What to do:
When you reach a picture, skip it, and retype every line below exactly.
--- Provided data Enclosed Below ---
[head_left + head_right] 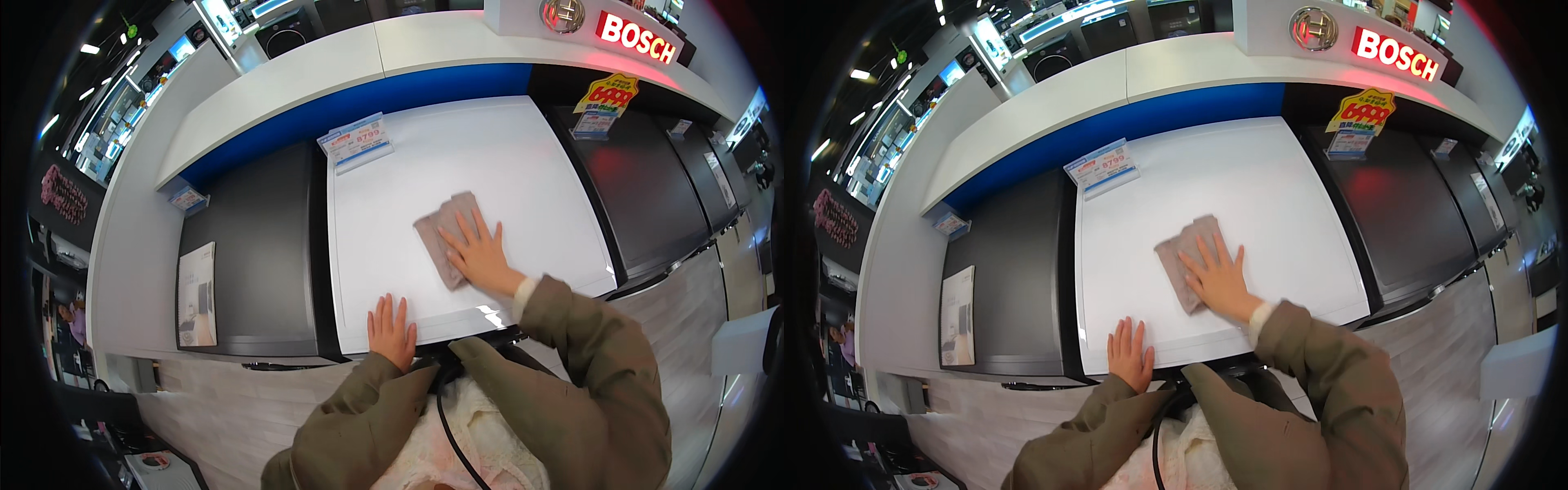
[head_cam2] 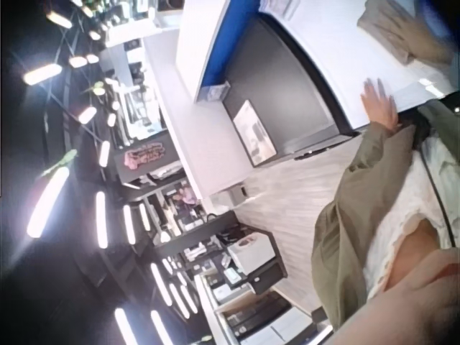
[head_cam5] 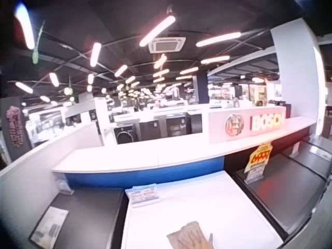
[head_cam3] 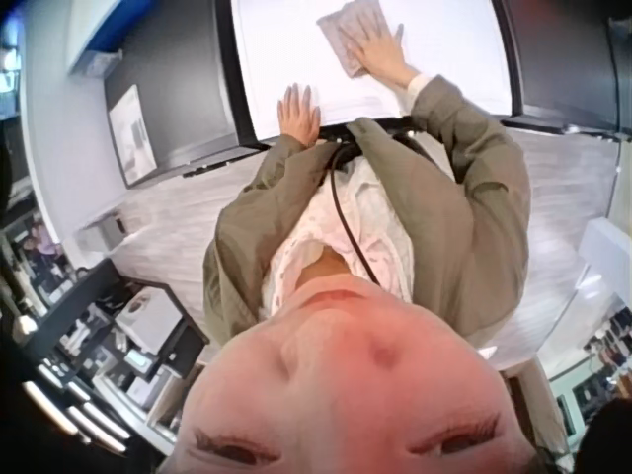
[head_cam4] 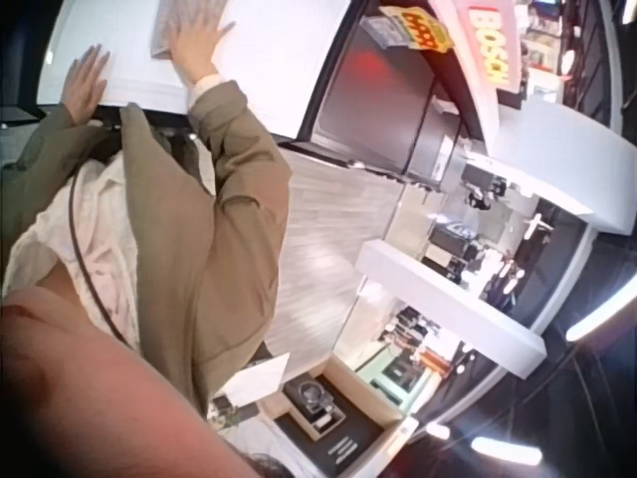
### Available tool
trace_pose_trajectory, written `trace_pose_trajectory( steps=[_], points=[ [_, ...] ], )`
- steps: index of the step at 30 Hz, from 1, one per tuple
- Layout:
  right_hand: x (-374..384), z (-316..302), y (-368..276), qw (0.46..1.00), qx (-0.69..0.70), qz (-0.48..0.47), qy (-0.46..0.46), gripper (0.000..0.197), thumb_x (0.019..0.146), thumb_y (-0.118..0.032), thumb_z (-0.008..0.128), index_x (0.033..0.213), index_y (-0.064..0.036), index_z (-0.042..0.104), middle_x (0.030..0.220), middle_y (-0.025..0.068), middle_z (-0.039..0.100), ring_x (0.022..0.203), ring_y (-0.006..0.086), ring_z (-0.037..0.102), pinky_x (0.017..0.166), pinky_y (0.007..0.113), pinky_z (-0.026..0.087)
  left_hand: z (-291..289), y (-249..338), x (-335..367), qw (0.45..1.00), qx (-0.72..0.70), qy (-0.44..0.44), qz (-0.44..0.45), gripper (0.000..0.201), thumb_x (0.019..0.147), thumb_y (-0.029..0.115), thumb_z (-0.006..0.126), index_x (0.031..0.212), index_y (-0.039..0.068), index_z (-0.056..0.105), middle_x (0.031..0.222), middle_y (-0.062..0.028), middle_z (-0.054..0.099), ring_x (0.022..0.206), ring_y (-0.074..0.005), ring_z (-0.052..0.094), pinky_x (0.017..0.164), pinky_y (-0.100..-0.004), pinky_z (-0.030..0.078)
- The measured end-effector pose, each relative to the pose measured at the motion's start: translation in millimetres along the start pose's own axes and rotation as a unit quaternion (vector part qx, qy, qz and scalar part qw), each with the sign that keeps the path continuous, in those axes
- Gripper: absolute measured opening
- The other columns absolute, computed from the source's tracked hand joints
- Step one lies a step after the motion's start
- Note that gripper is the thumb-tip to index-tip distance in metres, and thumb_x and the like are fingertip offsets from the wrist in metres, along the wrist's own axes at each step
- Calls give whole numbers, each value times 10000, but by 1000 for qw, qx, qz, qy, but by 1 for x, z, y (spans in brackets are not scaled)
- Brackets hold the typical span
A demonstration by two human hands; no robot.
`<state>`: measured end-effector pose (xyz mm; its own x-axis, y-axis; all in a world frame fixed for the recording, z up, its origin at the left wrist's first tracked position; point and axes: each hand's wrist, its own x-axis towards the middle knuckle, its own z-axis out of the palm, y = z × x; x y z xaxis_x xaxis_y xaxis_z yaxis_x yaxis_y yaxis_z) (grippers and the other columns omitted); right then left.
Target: The person wipes the top surfaces of several washing machines and a countertop in an appliance store using a cloth. They move a brochure aside to reach the surface, wipe the machines and the counter, then walk to another area to wipe additional machines.
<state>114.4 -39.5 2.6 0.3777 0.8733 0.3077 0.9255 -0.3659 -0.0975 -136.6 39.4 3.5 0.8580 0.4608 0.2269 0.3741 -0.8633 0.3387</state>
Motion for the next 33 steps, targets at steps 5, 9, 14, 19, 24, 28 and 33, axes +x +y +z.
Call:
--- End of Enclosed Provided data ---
Your solution:
[head_left + head_right] 
[head_cam2] 
[head_cam5] 
[head_cam3] 
[head_cam4] 
### Available tool
trace_pose_trajectory, written `trace_pose_trajectory( steps=[_], points=[ [_, ...] ], )`
- steps: index of the step at 30 Hz, from 1, one per tuple
- Layout:
  right_hand: x (-374..384), z (-316..302), y (-368..276), qw (0.46..1.00), qx (-0.69..0.70), qz (-0.48..0.47), qy (-0.46..0.46), gripper (0.000..0.197), thumb_x (0.019..0.146), thumb_y (-0.118..0.032), thumb_z (-0.008..0.128), index_x (0.033..0.213), index_y (-0.064..0.036), index_z (-0.042..0.104), middle_x (0.030..0.220), middle_y (-0.025..0.068), middle_z (-0.039..0.100), ring_x (0.022..0.203), ring_y (-0.006..0.086), ring_z (-0.037..0.102), pinky_x (0.017..0.166), pinky_y (0.007..0.113), pinky_z (-0.026..0.087)
  left_hand: z (-291..289), y (-249..338), x (-335..367), qw (0.45..1.00), qx (-0.72..0.70), qy (-0.44..0.44), qz (-0.44..0.45), gripper (0.000..0.201), thumb_x (0.019..0.147), thumb_y (-0.029..0.115), thumb_z (-0.006..0.126), index_x (0.031..0.212), index_y (-0.039..0.068), index_z (-0.056..0.105), middle_x (0.031..0.222), middle_y (-0.062..0.028), middle_z (-0.054..0.099), ring_x (0.022..0.206), ring_y (-0.074..0.005), ring_z (-0.052..0.094), pinky_x (0.017..0.164), pinky_y (-0.100..-0.004), pinky_z (-0.030..0.078)
- The measured end-effector pose, each relative to the pose measured at the motion's start: translation in millimetres along the start pose's own axes and rotation as a unit quaternion (vector part qx, qy, qz and scalar part qw), each with the sign that keeps the path continuous, in those axes
- Gripper: absolute measured opening
- The other columns absolute, computed from the source's tracked hand joints
- Step one lies a step after the motion's start
- Note that gripper is the thumb-tip to index-tip distance in metres, and thumb_x and the like are fingertip offsets from the wrist in metres, along the wrist's own axes at each step
- Calls give whole numbers, each value times 10000, but by 1000 for qw, qx, qz, qy, but by 1 for x, z, y (spans in brackets are not scaled)
- Brackets hold the typical span
A demonstration by two human hands; no robot.
`<state>`: measured end-effector pose (xyz mm; its own x-axis, y-axis; all in a world frame fixed for the recording, z up, its origin at the left wrist's first tracked position; point and axes: each hand's wrist, its own x-axis towards the middle knuckle, its own z-axis out of the palm, y = z × x; x y z xaxis_x xaxis_y xaxis_z yaxis_x yaxis_y yaxis_z) (grippers and the other columns omitted); right then left.
Target: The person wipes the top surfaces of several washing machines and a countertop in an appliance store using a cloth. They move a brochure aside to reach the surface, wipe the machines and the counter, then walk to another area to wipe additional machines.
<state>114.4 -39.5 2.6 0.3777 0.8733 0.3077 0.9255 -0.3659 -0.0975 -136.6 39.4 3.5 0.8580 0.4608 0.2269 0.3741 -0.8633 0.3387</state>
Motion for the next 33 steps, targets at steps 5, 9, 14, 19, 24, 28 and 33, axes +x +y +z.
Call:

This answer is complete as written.